KINGSTON, Tenn. (WATE) — Help is on the way for the second time in the Tennessee legislature to assist some World War II veterans who are having trouble getting a special designated driver’s license.
When WWII ended, the Department of Defense didn’t yet exist, back then it was called the Department of War. But under Tennessee law, in order to receive the “veteran” designation on a state driver’s license, veterans must show proof of their discharge — from the Dept. of Defense.
See the conundrum for WWII veterans? A state lawmaker recently spoke to the issue after he thought he had this problem solved last year.
Senator Ken Yager of Kingston successfully passed a bill in 2020 that said WWII veterans were eligible for the special license, as long as they showed proof of their official discharge papers. In this case, “official” meant the original copy – not a transcribed copy of the discharge.
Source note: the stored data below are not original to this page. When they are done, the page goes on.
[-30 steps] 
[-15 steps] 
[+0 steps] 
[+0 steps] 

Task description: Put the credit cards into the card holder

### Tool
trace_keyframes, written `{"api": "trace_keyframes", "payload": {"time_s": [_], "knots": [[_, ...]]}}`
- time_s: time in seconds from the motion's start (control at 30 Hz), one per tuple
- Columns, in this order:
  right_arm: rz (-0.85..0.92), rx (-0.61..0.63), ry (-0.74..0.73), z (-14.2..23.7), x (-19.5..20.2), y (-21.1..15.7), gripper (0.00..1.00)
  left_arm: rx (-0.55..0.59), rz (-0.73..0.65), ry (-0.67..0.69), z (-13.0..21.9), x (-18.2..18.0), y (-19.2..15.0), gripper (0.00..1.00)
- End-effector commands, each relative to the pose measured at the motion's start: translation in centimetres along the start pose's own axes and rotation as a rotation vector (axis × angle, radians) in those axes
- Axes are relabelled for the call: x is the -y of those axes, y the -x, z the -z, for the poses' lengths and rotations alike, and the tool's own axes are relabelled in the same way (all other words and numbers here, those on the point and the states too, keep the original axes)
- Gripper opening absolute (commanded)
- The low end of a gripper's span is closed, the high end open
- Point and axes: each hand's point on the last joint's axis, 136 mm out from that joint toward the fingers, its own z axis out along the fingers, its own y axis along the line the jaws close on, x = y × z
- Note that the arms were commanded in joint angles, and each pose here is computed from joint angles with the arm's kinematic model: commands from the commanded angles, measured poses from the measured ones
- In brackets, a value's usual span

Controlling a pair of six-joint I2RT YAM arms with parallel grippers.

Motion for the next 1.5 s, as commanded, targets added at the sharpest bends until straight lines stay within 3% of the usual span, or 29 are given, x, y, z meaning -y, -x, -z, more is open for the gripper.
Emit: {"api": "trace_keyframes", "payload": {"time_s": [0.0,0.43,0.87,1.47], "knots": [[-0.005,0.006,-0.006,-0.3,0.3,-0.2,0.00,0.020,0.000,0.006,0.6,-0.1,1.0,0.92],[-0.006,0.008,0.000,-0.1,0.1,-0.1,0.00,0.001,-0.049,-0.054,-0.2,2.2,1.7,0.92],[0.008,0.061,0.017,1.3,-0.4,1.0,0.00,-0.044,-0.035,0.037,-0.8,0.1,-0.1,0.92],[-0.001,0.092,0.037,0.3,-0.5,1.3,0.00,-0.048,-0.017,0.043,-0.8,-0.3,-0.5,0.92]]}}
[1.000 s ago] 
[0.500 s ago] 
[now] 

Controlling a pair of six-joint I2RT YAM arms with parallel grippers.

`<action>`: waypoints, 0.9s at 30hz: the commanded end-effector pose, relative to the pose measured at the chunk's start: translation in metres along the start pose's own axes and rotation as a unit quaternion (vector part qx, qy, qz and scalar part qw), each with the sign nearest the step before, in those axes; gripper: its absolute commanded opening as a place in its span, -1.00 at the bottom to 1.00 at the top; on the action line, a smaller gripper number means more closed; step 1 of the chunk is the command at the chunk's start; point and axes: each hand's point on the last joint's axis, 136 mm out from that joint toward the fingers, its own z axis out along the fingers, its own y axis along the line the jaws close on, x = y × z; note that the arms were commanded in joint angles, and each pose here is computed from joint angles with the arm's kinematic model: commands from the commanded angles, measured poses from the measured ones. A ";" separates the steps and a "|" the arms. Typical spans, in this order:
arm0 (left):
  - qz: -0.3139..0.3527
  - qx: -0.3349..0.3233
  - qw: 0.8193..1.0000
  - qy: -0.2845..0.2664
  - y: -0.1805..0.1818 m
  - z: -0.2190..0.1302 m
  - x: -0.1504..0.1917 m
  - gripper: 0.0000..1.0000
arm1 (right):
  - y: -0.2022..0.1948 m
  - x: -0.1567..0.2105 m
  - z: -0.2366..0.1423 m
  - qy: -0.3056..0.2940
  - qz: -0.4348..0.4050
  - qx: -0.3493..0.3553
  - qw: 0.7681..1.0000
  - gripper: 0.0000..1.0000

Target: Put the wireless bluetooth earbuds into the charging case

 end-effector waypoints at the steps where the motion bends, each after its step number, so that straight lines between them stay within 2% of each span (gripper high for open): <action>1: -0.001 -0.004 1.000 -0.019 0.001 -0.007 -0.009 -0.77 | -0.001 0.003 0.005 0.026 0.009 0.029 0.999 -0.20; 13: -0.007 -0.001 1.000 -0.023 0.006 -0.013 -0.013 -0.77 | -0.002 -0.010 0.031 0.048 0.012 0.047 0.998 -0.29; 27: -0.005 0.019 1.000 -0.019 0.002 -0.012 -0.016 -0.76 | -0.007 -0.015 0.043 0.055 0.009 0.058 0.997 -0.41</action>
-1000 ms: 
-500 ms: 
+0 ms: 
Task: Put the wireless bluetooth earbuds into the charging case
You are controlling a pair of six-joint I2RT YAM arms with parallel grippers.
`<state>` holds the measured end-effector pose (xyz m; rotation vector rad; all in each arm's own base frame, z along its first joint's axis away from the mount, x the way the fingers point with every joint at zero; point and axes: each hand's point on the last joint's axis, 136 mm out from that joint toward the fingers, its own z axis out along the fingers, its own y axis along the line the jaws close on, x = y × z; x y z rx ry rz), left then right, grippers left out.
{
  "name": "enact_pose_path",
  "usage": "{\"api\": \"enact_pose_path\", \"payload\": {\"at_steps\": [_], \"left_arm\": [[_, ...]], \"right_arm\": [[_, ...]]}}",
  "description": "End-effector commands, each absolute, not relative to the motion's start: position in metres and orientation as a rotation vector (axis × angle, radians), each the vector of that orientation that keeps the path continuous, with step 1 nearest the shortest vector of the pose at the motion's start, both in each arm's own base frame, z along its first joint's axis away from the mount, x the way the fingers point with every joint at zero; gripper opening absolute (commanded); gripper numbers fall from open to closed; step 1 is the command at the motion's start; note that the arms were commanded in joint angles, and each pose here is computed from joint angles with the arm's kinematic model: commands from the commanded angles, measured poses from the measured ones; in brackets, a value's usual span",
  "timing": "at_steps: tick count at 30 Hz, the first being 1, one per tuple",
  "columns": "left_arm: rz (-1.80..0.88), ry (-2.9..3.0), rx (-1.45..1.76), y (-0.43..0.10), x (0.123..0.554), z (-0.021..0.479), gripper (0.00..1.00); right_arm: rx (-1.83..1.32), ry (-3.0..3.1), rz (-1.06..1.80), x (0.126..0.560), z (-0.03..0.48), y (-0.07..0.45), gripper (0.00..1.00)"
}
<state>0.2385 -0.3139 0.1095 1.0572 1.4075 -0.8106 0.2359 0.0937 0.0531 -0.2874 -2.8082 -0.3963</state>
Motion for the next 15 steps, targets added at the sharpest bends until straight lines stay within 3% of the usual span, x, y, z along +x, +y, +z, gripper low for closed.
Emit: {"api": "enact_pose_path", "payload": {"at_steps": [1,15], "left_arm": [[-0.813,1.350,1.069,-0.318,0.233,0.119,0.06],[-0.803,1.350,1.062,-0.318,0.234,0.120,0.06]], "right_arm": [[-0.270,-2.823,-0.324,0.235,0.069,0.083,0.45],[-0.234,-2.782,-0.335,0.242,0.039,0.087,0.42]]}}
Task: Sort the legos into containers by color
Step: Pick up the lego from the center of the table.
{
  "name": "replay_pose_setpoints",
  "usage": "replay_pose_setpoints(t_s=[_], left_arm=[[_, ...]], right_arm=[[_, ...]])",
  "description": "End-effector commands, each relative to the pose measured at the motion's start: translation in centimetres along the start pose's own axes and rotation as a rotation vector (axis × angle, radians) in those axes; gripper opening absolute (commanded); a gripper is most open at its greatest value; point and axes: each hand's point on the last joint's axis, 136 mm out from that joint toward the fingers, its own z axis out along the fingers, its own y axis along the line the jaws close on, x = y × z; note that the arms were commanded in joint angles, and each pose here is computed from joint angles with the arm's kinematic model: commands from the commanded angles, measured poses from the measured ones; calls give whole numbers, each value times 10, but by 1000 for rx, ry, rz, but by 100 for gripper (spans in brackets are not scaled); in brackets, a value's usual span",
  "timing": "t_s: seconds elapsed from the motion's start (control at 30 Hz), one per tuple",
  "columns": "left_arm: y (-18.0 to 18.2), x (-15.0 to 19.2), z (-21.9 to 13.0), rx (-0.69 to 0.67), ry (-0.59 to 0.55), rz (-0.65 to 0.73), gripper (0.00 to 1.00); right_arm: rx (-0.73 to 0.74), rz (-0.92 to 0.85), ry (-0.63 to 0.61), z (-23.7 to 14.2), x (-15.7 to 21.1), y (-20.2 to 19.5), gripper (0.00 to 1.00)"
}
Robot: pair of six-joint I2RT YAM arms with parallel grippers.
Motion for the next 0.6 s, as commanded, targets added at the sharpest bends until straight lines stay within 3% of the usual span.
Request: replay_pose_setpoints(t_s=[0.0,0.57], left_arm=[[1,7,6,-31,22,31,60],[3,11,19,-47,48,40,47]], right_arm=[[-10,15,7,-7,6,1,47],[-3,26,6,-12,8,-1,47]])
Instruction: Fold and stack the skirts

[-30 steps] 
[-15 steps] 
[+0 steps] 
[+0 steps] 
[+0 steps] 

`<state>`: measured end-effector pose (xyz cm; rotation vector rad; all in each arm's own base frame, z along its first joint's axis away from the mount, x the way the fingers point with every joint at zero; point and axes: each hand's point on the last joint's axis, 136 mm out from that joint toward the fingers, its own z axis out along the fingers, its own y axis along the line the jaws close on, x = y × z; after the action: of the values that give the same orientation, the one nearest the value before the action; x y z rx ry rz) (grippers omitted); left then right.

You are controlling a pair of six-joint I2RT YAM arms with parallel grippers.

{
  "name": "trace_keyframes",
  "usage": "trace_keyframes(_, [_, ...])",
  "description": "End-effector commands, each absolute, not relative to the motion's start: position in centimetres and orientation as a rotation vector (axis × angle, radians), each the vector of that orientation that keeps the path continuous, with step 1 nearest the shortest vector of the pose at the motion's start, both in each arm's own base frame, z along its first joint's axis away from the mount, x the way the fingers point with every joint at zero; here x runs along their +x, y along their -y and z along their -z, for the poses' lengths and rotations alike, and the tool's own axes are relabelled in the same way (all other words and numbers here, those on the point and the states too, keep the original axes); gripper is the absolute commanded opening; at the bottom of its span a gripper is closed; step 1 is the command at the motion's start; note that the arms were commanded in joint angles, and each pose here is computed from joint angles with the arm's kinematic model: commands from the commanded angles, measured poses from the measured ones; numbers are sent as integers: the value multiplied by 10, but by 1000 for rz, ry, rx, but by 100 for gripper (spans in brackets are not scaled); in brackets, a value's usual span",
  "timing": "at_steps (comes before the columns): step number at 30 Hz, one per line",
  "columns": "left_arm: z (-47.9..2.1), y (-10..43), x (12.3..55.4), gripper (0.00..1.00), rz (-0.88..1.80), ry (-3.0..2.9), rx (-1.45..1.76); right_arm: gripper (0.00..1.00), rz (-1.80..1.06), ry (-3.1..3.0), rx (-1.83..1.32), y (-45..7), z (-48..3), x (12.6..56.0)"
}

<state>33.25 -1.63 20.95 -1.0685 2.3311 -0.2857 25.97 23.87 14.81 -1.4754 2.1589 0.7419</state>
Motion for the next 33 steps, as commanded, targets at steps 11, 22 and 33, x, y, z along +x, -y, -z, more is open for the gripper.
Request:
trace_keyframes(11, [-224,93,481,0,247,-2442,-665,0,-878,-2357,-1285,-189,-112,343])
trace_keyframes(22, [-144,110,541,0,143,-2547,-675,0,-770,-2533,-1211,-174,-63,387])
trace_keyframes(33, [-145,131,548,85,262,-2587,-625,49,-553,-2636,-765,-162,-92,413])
Dave Stevenson is used to following rules. He’s done so all his life. At 93, retired from Oak Ridge as a professional engineer, he first learned the importance of directives and regulations in the U.S. Navy.
In early 1945, Mr. Stevenson was drafted for WWII duty and served in the Navy as did many young men at the time. He was 18 years old and he remained in the service until being honorably discharged in July 1946.
In January of 2020, he visited a state license center to get a new drivers license. He wanted a special “veteran” designation on his license as shown in this sample. It is provided to all vets who were honorably discharged.
That discharge certificate, which he carried to the license center, documents his entire history of WWII service.
“The clerk looked at it and took it to her supervisor and she said, ‘we can’t accept that,'” Dave Stevenson said. A state form from 2013 says to acquire the designated driver’s license, the veteran must present a copy of their Department of Defense “Form 214.”
But in 1946 — there wasn’t a Department of Defense.
“There was no DD 214,” Stevenson said. “The Department of Defense came into existence in about September of 1947.”
More than 230 years ago in 1789, the Department of War was established. The armed forces were under its control. In September 1947, a year after Dave left the U.S. Navy, the War Department became the Department of Defense or DOD. That old document Dave presented was likely never seen before at the license center.
“…they said it had to be a DD Form 214, that’s what the legislation says. It’s pretty clear cut,” Stevenson said. But it wasn’t clear cut.
“It’s just unacceptable. We though we had it fixed last year,” Sen. Ken Yager said.
State Senator Ken Yager told us the other day, a bill he pushed through last year was supposed to change the regulations to help veterans like Dave and others receive their special designated license. But there was a hiccup.
“The bureaucracy wouldn’t allow the Department of Safety to issue the license designation to Dave. We were really disappointed with that, it was totally unacceptable,” Sen. Yager said.
Last July after the new bill went into effect, Dave went a second time to get his license. Again, he had that 75-year-old discharge document with him, the only certificate he was ever given.
“The lady from the Department of Safety said if it isn’t the specific form designated in the law, we cannot accept it,” Stevenson said. Mr. Stevenson accepted the news calmly.
But, what happened? Well, he didn’t present an original Navy Discharge Form 553.
“…And on the back it says ‘transcribed from,'” Stevenson said. “They’re splitting hairs. It is bureaucratic language. That is not a NavPers 553. It is a transcribed form.”
Our bill will specifically allow the Commissioner of Safety to consider the documentation that Dave has to provide in order to get that designation as ‘Veteran’ on his license,” Sen. Yager said. “You know, we don’t have many World War Two veterans left. We need to do everything we can for them.”
There are dozens of different discharge documents given to WWII veterans. And, now they all become part of the new law.
It seems to me common sense would be for Safety to look at any one of those, but we have to list each one specifically,” Sen. Yager said.
Dave Stevenson is pleased and thanks Senator Yager. This July, Dave hopes to receive that special veteran designated drivers license: “I can see a little light at the end of the tunnel.”